START RECORDED DATA
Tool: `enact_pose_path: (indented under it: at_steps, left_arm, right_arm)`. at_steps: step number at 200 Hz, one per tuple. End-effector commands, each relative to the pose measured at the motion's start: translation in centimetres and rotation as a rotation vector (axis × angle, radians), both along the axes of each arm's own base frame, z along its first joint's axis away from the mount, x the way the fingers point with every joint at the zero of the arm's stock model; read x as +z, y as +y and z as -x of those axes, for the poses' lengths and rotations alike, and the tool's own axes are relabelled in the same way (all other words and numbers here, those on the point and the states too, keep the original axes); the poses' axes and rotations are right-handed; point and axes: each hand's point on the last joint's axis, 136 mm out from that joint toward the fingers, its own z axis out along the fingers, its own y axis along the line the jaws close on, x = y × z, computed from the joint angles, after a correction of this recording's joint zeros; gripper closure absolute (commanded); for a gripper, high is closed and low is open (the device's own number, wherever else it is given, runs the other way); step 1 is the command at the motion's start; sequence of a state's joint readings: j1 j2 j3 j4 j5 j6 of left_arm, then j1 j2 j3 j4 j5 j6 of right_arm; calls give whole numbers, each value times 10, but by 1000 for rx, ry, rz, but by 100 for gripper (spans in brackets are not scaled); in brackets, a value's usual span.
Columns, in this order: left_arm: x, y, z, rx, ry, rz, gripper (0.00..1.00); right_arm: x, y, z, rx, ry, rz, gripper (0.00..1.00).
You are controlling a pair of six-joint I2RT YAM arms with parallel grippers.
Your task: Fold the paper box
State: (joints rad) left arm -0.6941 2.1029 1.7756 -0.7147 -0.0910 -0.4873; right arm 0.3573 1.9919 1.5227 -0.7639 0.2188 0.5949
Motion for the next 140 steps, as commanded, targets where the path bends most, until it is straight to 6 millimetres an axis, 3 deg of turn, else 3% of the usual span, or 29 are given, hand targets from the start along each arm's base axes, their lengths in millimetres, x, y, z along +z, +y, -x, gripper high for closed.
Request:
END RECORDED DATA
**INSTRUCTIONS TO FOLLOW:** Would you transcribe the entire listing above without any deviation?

**SOLVED PROBLEM:**
Tool: `enact_pose_path: (indented under it: at_steps, left_arm, right_arm)`. at_steps: step number at 200 Hz, one per tuple. End-effector commands, each relative to the pose measured at the motion's start: translation in centimetres and rotation as a rotation vector (axis × angle, radians), both along the axes of each arm's own base frame, z along its first joint's axis away from the mount, x the way the fingers point with every joint at the zero of the arm's stock model; read x as +z, y as +y and z as -x of those axes, for the poses' lengths and rotations alike, and the tool's own axes are relabelled in the same way (all other words and numbers here, those on the point and the states too, keep the original axes); the poses' axes and rotations are right-handed; point and axes: each hand's point on the last joint's axis, 136 mm out from that joint toward the fingers, its own z axis out along the fingers, its own y axis along the line the jaws close on, x = y × z, computed from the joint angles, after a correction of this recording's joint zeros; gripper closure absolute (commanded); for a gripper, high is closed and low is open (the device's own number, wherever else it is given, runs the other way); step 1 is the command at the motion's start; sequence of a state's joint readings: j1 j2 j3 j4 j5 j6 of left_arm, then j1 j2 j3 j4 j5 j6 of right_arm; calls give whole numbers, each value times 10, but by 1000 for rx, ry, rz, but by 100 for gripper (spans in brackets are not scaled); in brackets, a value's usual span.
Columns, in this order: left_arm: x, y, z, rx, ry, rz, gripper (0.00..1.00); right_arm: x, y, z, rx, ry, rz, gripper (0.00..1.00).
You are controlling a pair of six-joint I2RT YAM arms with parallel grippers.
Your task: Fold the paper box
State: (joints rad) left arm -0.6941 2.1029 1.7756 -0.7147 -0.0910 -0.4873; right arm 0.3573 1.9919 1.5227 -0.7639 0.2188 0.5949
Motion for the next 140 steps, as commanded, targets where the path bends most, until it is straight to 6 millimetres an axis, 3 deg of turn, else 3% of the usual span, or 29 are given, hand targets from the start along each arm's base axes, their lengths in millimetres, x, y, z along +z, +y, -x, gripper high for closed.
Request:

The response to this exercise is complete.